Symptoms of heart arrhythmias are;
- Chest or discomfort
- Shortness of breath
- Slow heartbeat
- Quick heartbeat
- Fluttering in the chest cavity
Treatment of heart arrhythmias may involve the use of an implantable device.
A pacemaker is an implantable device that assists to control abnormal heart rhythms. In the case of an abnormal heart rate, the pacemaker emits electrical impulses that stimulate the heart to beat at a normal rate.
- Implantable Cardioverter defibrillator (ICD)
It is a device that detects abnormal heart rhythm, it sends low or high energy shocks to reset the heart to a normal rhythm. An ICD does not prevent an abnormal heart rhythm from occurring, it just treats it, if it happens.

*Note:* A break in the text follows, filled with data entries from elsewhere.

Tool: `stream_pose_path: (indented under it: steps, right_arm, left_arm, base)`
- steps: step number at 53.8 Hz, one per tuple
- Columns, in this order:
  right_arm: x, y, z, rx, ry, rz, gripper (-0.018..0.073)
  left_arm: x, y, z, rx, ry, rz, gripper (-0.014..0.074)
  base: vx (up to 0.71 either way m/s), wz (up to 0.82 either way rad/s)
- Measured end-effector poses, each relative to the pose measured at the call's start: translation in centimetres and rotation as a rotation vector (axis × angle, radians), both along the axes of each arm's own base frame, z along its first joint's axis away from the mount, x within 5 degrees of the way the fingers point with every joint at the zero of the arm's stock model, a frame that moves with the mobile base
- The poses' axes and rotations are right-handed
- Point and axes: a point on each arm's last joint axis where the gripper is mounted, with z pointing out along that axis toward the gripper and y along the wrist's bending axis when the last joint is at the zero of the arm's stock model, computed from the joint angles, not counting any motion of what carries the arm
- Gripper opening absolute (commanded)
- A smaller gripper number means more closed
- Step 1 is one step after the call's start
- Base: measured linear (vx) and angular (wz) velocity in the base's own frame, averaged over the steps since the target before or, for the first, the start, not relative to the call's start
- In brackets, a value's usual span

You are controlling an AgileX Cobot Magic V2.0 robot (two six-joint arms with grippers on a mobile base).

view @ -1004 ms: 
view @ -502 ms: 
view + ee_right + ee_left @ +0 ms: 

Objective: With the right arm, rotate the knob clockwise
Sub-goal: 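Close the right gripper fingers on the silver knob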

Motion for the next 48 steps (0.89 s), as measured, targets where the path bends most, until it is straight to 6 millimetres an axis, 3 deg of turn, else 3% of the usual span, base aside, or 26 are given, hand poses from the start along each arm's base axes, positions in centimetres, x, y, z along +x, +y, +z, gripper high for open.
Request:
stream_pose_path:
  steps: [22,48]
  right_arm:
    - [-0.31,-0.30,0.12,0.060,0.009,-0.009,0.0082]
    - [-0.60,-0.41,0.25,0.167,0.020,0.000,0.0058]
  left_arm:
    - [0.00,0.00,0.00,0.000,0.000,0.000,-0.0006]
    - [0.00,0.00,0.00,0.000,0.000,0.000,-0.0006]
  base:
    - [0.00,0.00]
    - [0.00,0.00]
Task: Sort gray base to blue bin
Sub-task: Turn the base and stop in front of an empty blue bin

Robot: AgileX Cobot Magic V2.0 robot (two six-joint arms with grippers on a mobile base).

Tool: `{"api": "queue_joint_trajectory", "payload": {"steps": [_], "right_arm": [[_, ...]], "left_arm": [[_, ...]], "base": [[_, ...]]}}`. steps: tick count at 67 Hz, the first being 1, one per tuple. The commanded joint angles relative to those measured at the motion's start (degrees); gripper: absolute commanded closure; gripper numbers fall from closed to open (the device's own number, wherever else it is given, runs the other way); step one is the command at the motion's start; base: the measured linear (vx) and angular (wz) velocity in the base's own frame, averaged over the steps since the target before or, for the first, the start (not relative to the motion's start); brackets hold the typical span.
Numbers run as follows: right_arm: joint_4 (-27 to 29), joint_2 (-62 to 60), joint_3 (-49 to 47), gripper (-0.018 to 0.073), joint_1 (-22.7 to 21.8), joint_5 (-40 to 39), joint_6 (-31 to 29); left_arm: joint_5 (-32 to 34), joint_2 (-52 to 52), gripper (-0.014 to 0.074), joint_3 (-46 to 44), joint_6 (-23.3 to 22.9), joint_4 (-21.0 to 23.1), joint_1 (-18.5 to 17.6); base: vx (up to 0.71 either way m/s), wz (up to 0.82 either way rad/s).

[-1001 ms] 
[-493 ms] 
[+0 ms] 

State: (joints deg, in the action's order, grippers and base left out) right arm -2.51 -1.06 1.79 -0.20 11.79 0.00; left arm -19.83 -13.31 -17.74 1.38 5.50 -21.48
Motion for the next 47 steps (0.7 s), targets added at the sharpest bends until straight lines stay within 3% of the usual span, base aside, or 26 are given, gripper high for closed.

In some conditions, surgery may be recommended treatment for heart arrhythmias,
- Maze procedure
In this procedure, a surgeon makes a series of surgical incisions in the heart tissues in the upper half of the heart i.e. atria to create a sequence or maze of scar tissue. The reason is that the scar tissues don’t conduct electricity, it only interferes with stray electrical impulses that cause some type of arrhythmia. The procedure is effective but because it requires surgery, it is generally reserved for those who do not to other treatments.
- Coronary Bypass Surgery
If there is severe coronary artery disease in addition to arrhythmias the patient requires coronary bypass surgery. This procedure may improve the flowing of blood to the heart.